=== What is required ===
The lines to copy are those holding the string "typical" in the entries below.

=== Dataset records ===

+ + + + +

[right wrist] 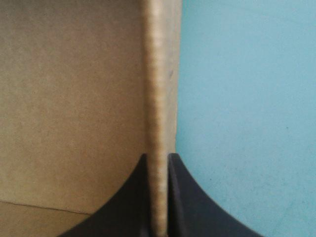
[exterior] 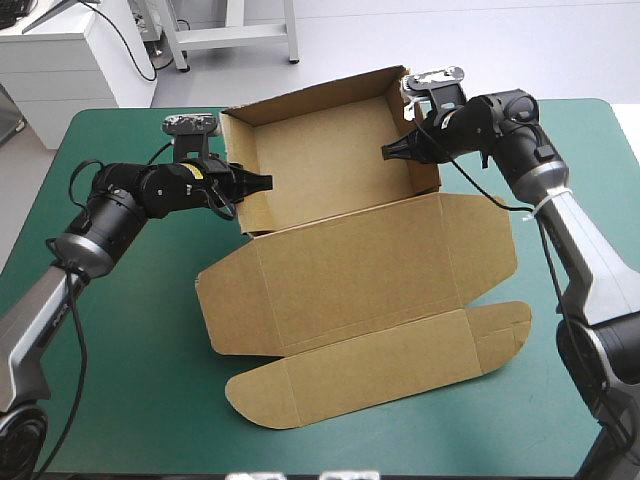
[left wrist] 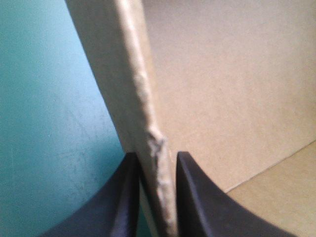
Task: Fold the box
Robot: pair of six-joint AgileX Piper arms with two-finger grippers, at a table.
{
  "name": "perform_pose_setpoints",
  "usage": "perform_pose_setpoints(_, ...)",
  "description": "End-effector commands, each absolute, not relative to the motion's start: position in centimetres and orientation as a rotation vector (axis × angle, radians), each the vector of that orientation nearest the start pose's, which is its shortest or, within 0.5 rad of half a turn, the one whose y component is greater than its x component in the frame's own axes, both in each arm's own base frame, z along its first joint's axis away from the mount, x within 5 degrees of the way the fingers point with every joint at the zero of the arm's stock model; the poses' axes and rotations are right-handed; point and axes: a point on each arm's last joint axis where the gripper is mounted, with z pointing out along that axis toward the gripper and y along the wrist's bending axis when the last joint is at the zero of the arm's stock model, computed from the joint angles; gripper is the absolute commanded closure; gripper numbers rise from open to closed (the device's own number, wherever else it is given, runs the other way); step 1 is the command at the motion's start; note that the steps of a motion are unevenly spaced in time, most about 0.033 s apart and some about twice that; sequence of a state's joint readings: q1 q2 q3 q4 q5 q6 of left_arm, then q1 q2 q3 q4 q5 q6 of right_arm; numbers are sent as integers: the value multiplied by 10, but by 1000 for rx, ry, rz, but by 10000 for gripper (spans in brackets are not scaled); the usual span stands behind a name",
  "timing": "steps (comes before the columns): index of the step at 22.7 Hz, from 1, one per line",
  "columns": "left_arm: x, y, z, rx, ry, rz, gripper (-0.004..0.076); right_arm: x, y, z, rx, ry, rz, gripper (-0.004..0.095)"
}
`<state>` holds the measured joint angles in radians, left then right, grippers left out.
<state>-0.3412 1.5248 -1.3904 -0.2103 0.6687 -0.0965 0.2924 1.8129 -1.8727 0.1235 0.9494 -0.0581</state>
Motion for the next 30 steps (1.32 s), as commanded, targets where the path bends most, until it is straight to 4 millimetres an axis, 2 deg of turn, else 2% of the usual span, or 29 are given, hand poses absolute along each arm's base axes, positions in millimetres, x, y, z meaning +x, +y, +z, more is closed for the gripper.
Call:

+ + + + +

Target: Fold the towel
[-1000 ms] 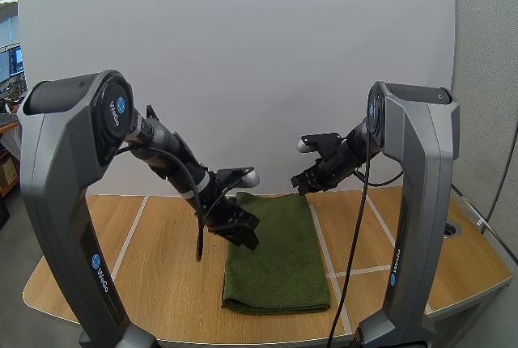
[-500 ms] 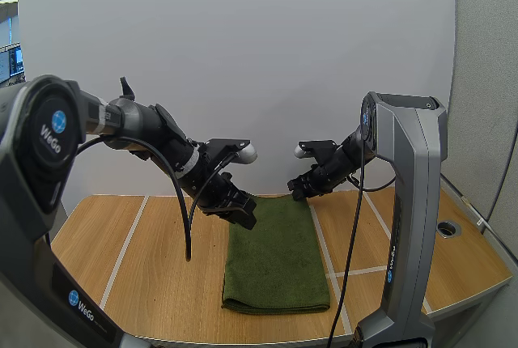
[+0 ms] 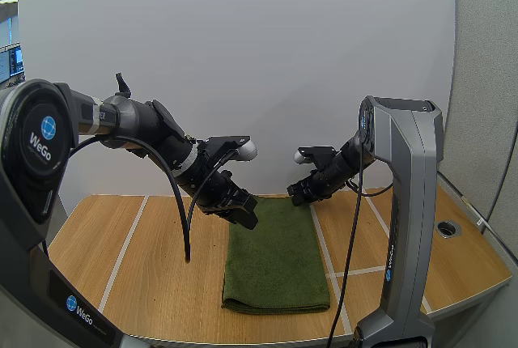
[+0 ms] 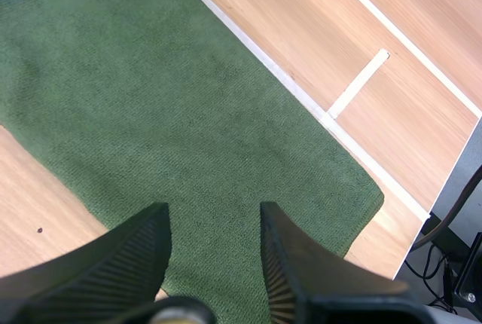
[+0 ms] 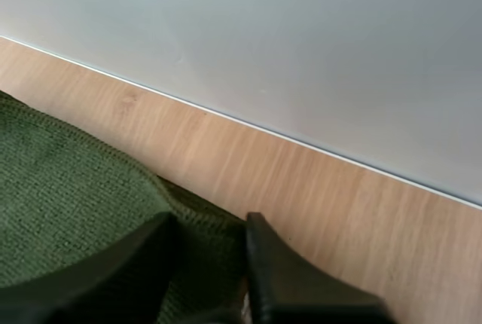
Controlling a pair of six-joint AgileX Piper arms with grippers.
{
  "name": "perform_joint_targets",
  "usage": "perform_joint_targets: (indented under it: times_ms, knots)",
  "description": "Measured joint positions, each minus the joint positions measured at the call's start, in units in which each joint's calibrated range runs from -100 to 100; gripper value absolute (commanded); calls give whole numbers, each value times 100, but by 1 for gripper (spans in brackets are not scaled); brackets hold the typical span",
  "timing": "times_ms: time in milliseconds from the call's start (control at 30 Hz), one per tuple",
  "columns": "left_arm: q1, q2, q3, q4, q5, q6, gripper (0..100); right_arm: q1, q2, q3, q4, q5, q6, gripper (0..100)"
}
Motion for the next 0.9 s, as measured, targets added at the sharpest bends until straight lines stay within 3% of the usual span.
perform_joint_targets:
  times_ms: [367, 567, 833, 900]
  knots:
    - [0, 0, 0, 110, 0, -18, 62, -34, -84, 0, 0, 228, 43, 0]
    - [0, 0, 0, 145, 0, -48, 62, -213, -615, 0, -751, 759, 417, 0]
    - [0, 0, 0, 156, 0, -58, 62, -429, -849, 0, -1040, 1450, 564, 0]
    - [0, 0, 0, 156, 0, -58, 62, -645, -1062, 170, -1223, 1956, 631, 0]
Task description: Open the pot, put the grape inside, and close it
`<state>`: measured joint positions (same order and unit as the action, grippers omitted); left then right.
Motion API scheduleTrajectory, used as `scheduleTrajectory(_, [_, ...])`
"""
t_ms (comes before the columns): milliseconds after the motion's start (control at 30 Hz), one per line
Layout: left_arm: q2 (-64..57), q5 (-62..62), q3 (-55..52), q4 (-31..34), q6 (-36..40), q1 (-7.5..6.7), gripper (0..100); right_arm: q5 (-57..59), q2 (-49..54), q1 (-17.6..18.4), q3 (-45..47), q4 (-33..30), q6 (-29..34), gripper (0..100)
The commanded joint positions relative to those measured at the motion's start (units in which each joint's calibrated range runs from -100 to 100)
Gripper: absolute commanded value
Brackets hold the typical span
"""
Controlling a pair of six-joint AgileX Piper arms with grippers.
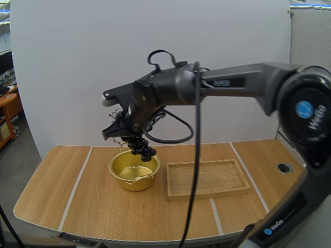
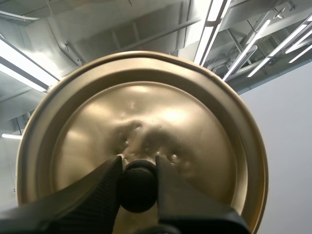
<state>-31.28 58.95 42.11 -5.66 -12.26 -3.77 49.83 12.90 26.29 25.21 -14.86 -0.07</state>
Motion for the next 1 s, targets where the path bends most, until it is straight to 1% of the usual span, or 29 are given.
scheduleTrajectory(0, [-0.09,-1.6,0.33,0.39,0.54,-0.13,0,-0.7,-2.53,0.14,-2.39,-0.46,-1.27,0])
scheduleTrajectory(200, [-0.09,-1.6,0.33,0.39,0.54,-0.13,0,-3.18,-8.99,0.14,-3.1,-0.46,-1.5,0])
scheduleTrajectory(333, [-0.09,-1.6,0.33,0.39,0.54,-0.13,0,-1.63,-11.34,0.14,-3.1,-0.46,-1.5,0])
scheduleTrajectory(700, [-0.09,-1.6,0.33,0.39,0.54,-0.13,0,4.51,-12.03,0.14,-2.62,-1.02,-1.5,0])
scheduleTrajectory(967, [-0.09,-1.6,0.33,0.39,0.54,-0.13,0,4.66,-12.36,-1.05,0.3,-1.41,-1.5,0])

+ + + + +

=== Completed exercise ===
  "description": "Measured joint positions, each minus the joint positions measured at the call's start, in units in which each joint's calibrated range runs from -100 to 100; gripper value absolute (commanded); calls give whole numbers, each value times 100, but by 1 for gripper (spans in brackets are not scaled); brackets hold the typical span",
Brackets hold the typical span

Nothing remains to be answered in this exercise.